▶ [WORKING DATA]
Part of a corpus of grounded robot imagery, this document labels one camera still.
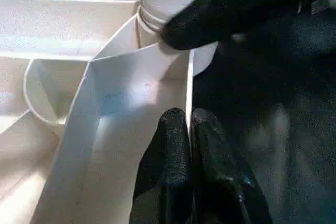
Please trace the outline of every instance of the white divider wall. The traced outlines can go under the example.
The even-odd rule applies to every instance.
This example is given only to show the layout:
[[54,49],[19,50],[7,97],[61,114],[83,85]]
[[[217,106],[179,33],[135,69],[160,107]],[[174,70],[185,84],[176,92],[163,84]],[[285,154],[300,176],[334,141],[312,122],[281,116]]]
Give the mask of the white divider wall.
[[128,223],[138,164],[161,114],[190,110],[189,65],[188,51],[165,44],[89,64],[32,223]]
[[0,4],[1,56],[92,57],[136,13],[139,0],[0,0]]
[[100,119],[101,90],[88,68],[31,223],[71,223]]

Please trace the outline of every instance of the dark background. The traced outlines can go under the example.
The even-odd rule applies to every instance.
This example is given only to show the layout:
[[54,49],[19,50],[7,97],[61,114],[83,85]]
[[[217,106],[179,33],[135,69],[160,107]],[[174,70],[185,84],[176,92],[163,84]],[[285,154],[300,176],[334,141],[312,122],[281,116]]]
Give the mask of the dark background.
[[246,154],[274,223],[336,219],[334,51],[322,47],[323,57],[305,51],[336,40],[332,29],[311,33],[273,21],[246,43],[221,43],[194,78],[193,106],[214,112]]

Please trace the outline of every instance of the white plastic panel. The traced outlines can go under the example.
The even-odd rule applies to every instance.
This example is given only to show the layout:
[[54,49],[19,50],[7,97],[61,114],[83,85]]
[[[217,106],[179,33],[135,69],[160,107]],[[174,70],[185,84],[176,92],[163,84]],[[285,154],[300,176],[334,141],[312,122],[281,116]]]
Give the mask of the white plastic panel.
[[92,57],[136,13],[138,2],[0,0],[0,56]]
[[51,125],[65,124],[86,65],[82,61],[32,60],[24,82],[30,109]]
[[190,110],[189,65],[189,52],[164,44],[90,63],[32,223],[128,223],[161,114]]
[[27,109],[23,78],[29,60],[0,57],[0,134]]
[[29,111],[0,134],[1,223],[29,223],[57,144],[57,135]]

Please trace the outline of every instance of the gloved hand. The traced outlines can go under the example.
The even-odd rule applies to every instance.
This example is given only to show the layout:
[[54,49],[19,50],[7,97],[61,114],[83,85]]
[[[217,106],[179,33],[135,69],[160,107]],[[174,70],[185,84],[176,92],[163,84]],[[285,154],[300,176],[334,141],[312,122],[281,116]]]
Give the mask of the gloved hand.
[[161,116],[139,165],[130,223],[272,223],[235,140],[205,110],[194,111],[192,124],[191,158],[184,112]]
[[[281,18],[278,21],[279,27],[283,27],[287,33],[290,34],[293,28],[296,29],[298,26],[300,28],[301,24],[305,24],[304,31],[312,28],[312,32],[303,37],[303,43],[315,41],[323,46],[322,41],[311,39],[311,34],[318,31],[317,27],[322,27],[322,33],[324,33],[330,22],[325,23],[325,15],[320,13],[310,20],[311,12],[324,8],[319,6],[319,2],[312,4],[314,1],[316,0],[194,0],[167,22],[161,37],[173,48],[192,49],[211,42],[228,40],[234,33],[246,33],[268,20]],[[333,29],[330,31],[332,36],[336,34]],[[292,41],[300,39],[300,32],[299,29]],[[283,38],[276,37],[275,40],[281,41],[286,33],[281,36]]]

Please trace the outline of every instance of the white tray compartment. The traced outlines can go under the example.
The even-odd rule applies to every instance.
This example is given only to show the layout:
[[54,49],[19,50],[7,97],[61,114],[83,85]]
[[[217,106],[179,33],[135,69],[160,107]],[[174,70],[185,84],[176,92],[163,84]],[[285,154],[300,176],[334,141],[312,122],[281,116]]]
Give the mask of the white tray compartment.
[[154,44],[90,63],[32,223],[128,223],[161,114],[190,111],[189,54]]

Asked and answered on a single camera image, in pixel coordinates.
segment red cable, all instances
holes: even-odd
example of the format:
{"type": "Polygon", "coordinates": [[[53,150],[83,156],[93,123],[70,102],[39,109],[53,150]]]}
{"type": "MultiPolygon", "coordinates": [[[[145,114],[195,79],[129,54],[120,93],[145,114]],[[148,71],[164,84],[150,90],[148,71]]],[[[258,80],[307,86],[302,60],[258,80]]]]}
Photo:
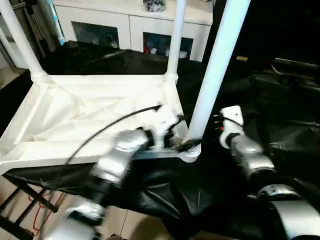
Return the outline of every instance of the red cable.
{"type": "MultiPolygon", "coordinates": [[[[55,202],[55,204],[54,204],[55,206],[60,203],[60,200],[61,200],[61,198],[62,198],[63,195],[64,195],[64,193],[62,192],[62,193],[60,194],[59,198],[57,199],[57,201],[55,202]]],[[[34,237],[36,237],[36,236],[39,234],[39,232],[40,232],[40,229],[39,229],[39,228],[36,228],[36,222],[37,222],[37,218],[38,218],[40,209],[45,208],[45,207],[44,207],[41,203],[39,203],[39,202],[38,202],[38,205],[39,205],[39,207],[38,207],[38,210],[36,211],[36,213],[35,213],[35,215],[34,215],[33,225],[32,225],[32,229],[35,231],[35,233],[33,233],[33,236],[34,236],[34,237]]],[[[52,210],[49,212],[48,216],[46,216],[43,224],[45,224],[45,223],[47,222],[47,220],[48,220],[48,218],[50,217],[51,213],[52,213],[52,210]]]]}

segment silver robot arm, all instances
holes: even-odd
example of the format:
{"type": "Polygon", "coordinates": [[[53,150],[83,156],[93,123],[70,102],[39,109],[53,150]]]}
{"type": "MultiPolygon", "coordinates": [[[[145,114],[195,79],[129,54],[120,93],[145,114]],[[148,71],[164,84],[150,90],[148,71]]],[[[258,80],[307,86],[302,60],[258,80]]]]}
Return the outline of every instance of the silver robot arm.
{"type": "Polygon", "coordinates": [[[169,107],[162,106],[157,110],[150,130],[139,128],[120,132],[114,138],[113,148],[100,157],[89,174],[87,185],[84,186],[86,196],[89,197],[77,197],[75,205],[66,211],[65,217],[45,239],[100,239],[97,227],[102,224],[107,213],[105,200],[110,187],[122,185],[134,155],[145,153],[151,156],[165,150],[164,136],[179,122],[179,117],[169,107]]]}
{"type": "Polygon", "coordinates": [[[244,122],[241,108],[231,106],[223,108],[220,113],[223,119],[220,143],[226,149],[230,149],[249,185],[252,186],[252,194],[258,201],[268,202],[276,211],[283,239],[293,240],[301,236],[320,237],[319,212],[292,186],[275,183],[282,176],[271,159],[263,154],[262,147],[245,135],[241,127],[244,122]]]}
{"type": "Polygon", "coordinates": [[[96,227],[100,226],[107,211],[104,198],[110,185],[120,186],[132,161],[132,157],[150,142],[146,131],[128,130],[114,139],[114,147],[92,168],[90,175],[98,182],[94,189],[88,188],[90,199],[78,197],[75,205],[46,240],[94,240],[100,239],[96,227]]]}

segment cabinet door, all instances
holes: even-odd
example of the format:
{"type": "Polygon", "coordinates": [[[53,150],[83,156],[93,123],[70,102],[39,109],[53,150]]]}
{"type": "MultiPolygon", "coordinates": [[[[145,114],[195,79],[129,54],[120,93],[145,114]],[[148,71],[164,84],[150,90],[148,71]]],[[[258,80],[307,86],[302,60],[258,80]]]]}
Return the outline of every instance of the cabinet door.
{"type": "Polygon", "coordinates": [[[129,16],[67,6],[55,6],[66,41],[131,49],[129,16]]]}
{"type": "MultiPolygon", "coordinates": [[[[140,16],[130,16],[129,19],[132,50],[144,52],[146,49],[153,49],[160,55],[168,53],[173,21],[140,16]]],[[[187,55],[190,60],[202,61],[209,32],[209,25],[185,22],[180,49],[182,55],[187,55]]]]}

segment black plastic sheet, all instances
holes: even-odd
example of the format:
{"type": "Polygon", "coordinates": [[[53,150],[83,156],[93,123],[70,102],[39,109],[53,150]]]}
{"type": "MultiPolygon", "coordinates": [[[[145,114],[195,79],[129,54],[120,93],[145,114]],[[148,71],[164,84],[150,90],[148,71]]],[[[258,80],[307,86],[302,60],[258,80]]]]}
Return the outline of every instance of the black plastic sheet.
{"type": "MultiPolygon", "coordinates": [[[[49,74],[151,75],[166,72],[167,58],[90,44],[68,42],[42,63],[49,74]]],[[[261,143],[275,166],[296,178],[294,184],[317,205],[320,177],[320,86],[309,80],[265,73],[228,72],[212,113],[240,105],[244,130],[261,143]]],[[[190,121],[205,67],[181,59],[177,90],[190,121]]],[[[9,124],[28,89],[26,72],[0,91],[4,106],[0,132],[9,124]]],[[[180,159],[135,160],[122,188],[115,188],[110,205],[161,217],[168,229],[184,230],[185,237],[199,229],[239,239],[263,239],[262,216],[257,204],[247,198],[248,186],[229,152],[222,148],[213,119],[209,120],[202,153],[194,163],[180,159]],[[208,215],[212,222],[207,222],[208,215]]],[[[60,191],[83,195],[80,182],[92,164],[70,165],[64,172],[60,191]]],[[[59,166],[12,169],[8,176],[38,186],[52,187],[59,166]]]]}

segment tile floor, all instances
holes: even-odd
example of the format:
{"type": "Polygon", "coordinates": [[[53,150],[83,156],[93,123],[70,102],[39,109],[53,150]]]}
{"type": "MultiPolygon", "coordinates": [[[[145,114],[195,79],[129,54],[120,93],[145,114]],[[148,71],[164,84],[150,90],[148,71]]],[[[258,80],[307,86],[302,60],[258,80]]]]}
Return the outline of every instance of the tile floor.
{"type": "Polygon", "coordinates": [[[9,84],[12,80],[14,80],[18,76],[19,74],[13,72],[9,66],[3,69],[0,69],[0,89],[5,87],[7,84],[9,84]]]}
{"type": "MultiPolygon", "coordinates": [[[[18,76],[17,73],[12,72],[9,67],[0,70],[0,89],[10,83],[18,76]]],[[[31,186],[37,192],[40,191],[39,187],[31,186]]],[[[0,203],[2,203],[14,190],[16,187],[7,181],[5,178],[0,176],[0,203]]],[[[60,196],[60,192],[56,192],[53,198],[55,203],[60,196]]],[[[49,232],[63,217],[64,212],[69,208],[75,197],[71,195],[64,195],[63,202],[57,213],[51,214],[46,222],[44,235],[49,232]]],[[[30,200],[27,194],[21,192],[16,200],[11,202],[6,210],[4,210],[1,215],[7,216],[11,221],[17,219],[17,217],[23,212],[23,210],[28,206],[30,200]]],[[[36,205],[28,214],[28,216],[23,220],[21,226],[25,229],[30,230],[34,234],[37,233],[36,228],[41,224],[42,217],[44,214],[43,208],[39,210],[38,218],[35,221],[35,216],[39,206],[36,205]]],[[[165,226],[162,224],[161,220],[137,213],[130,210],[120,209],[117,207],[111,207],[108,210],[107,217],[103,225],[101,226],[101,232],[104,238],[109,237],[112,234],[121,235],[123,238],[128,240],[174,240],[167,232],[165,226]]],[[[10,233],[6,232],[0,228],[0,239],[1,240],[17,240],[10,233]]],[[[201,232],[197,234],[194,240],[230,240],[229,238],[218,236],[206,232],[201,232]]]]}

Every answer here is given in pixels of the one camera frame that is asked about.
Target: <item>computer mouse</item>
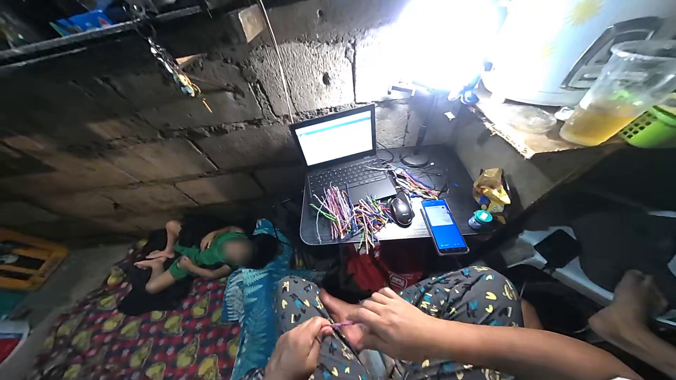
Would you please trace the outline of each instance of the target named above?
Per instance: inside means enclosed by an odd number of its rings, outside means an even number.
[[[389,202],[389,210],[398,225],[403,227],[411,225],[414,216],[413,209],[408,201],[408,196],[403,191],[397,193],[397,196]]]

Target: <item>blue lid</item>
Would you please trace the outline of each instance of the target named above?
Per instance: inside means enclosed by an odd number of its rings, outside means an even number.
[[[474,212],[474,220],[482,224],[490,223],[491,221],[493,221],[493,216],[488,211],[478,210]]]

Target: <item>phone screen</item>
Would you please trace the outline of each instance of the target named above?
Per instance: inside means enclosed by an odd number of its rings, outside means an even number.
[[[425,213],[427,227],[434,238],[439,253],[467,252],[467,244],[462,238],[462,233],[460,233],[445,200],[423,201],[422,210]]]

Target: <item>green shorts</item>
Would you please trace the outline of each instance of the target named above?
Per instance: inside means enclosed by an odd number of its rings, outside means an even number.
[[[182,256],[187,256],[190,261],[193,263],[195,262],[195,255],[193,254],[187,254],[187,255],[182,255]],[[174,280],[180,280],[185,276],[195,276],[192,272],[189,272],[187,269],[180,268],[178,266],[178,262],[180,261],[180,256],[171,264],[169,267],[168,271],[171,274],[171,277],[174,277]]]

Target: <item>bright light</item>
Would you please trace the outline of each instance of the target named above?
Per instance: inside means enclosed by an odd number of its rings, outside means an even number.
[[[491,0],[411,0],[396,25],[402,78],[461,91],[483,70],[499,26]]]

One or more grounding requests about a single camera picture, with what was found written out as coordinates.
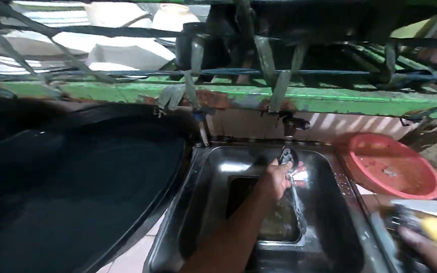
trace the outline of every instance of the rust
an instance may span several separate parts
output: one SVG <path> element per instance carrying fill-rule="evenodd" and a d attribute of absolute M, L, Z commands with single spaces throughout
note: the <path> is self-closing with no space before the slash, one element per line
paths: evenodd
<path fill-rule="evenodd" d="M 282 111 L 296 111 L 296 107 L 293 102 L 290 100 L 284 98 L 281 102 L 281 108 Z"/>
<path fill-rule="evenodd" d="M 157 99 L 155 99 L 153 97 L 148 97 L 148 96 L 141 96 L 141 97 L 143 98 L 143 102 L 145 104 L 158 105 Z"/>
<path fill-rule="evenodd" d="M 259 110 L 264 110 L 264 111 L 269 110 L 269 103 L 270 103 L 269 99 L 263 99 L 261 102 L 259 102 Z M 297 111 L 294 103 L 288 99 L 284 99 L 281 102 L 280 110 L 281 111 Z"/>
<path fill-rule="evenodd" d="M 264 111 L 269 110 L 269 103 L 270 100 L 268 99 L 261 100 L 261 102 L 259 102 L 259 110 L 264 110 Z"/>
<path fill-rule="evenodd" d="M 413 116 L 424 112 L 425 110 L 410 110 L 405 112 L 404 116 Z"/>
<path fill-rule="evenodd" d="M 233 106 L 233 102 L 231 102 L 228 99 L 228 94 L 225 92 L 198 89 L 197 99 L 201 107 L 227 109 L 227 108 L 232 108 Z M 181 99 L 179 105 L 192 106 L 191 103 L 185 97 Z"/>

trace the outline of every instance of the water tap
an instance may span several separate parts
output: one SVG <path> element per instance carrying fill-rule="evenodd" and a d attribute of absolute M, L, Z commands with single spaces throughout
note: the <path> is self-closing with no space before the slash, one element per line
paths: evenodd
<path fill-rule="evenodd" d="M 287 138 L 294 137 L 296 130 L 309 130 L 311 128 L 309 121 L 294 118 L 292 113 L 285 114 L 282 123 L 284 124 L 284 136 Z"/>

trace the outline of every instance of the stainless steel sink
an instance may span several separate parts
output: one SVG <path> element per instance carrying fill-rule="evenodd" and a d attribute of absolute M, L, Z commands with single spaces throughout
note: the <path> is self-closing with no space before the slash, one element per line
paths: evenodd
<path fill-rule="evenodd" d="M 231 177 L 259 177 L 282 146 L 212 143 L 195 148 L 188 177 L 168 208 L 144 272 L 177 272 L 225 220 Z M 296 187 L 307 231 L 298 241 L 258 241 L 246 271 L 387 272 L 336 149 L 302 143 L 293 148 L 307 168 L 305 185 Z M 291 194 L 288 189 L 284 198 Z"/>

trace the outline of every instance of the red bowl
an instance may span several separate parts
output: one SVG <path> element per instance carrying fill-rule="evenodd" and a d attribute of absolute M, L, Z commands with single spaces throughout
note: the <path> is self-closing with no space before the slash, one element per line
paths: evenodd
<path fill-rule="evenodd" d="M 406 199 L 437 197 L 437 171 L 417 152 L 378 133 L 349 140 L 348 166 L 355 182 L 374 193 Z"/>

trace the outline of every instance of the metal utensil
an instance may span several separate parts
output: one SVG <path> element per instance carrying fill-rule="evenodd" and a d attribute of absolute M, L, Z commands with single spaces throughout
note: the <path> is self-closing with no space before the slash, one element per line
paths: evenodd
<path fill-rule="evenodd" d="M 284 146 L 282 148 L 281 156 L 278 159 L 278 163 L 282 165 L 287 163 L 288 161 L 291 161 L 291 163 L 293 163 L 293 166 L 287 172 L 286 175 L 289 177 L 289 181 L 291 182 L 291 190 L 293 191 L 293 200 L 296 206 L 296 217 L 298 223 L 300 224 L 301 233 L 306 234 L 306 219 L 304 219 L 304 215 L 302 213 L 303 203 L 300 201 L 299 197 L 297 196 L 296 186 L 294 185 L 294 178 L 293 178 L 293 174 L 297 170 L 300 161 L 296 151 L 294 151 L 292 147 Z"/>

▶ [TASK TO CARRY OUT] Search the listing for "segment" and copy each line holding it.

▶ [SOLVED PROBLEM]
segment red cable, all instances
segment silver robot arm, all instances
segment cabinet door, all instances
segment black plastic sheet, all instances
segment tile floor, all instances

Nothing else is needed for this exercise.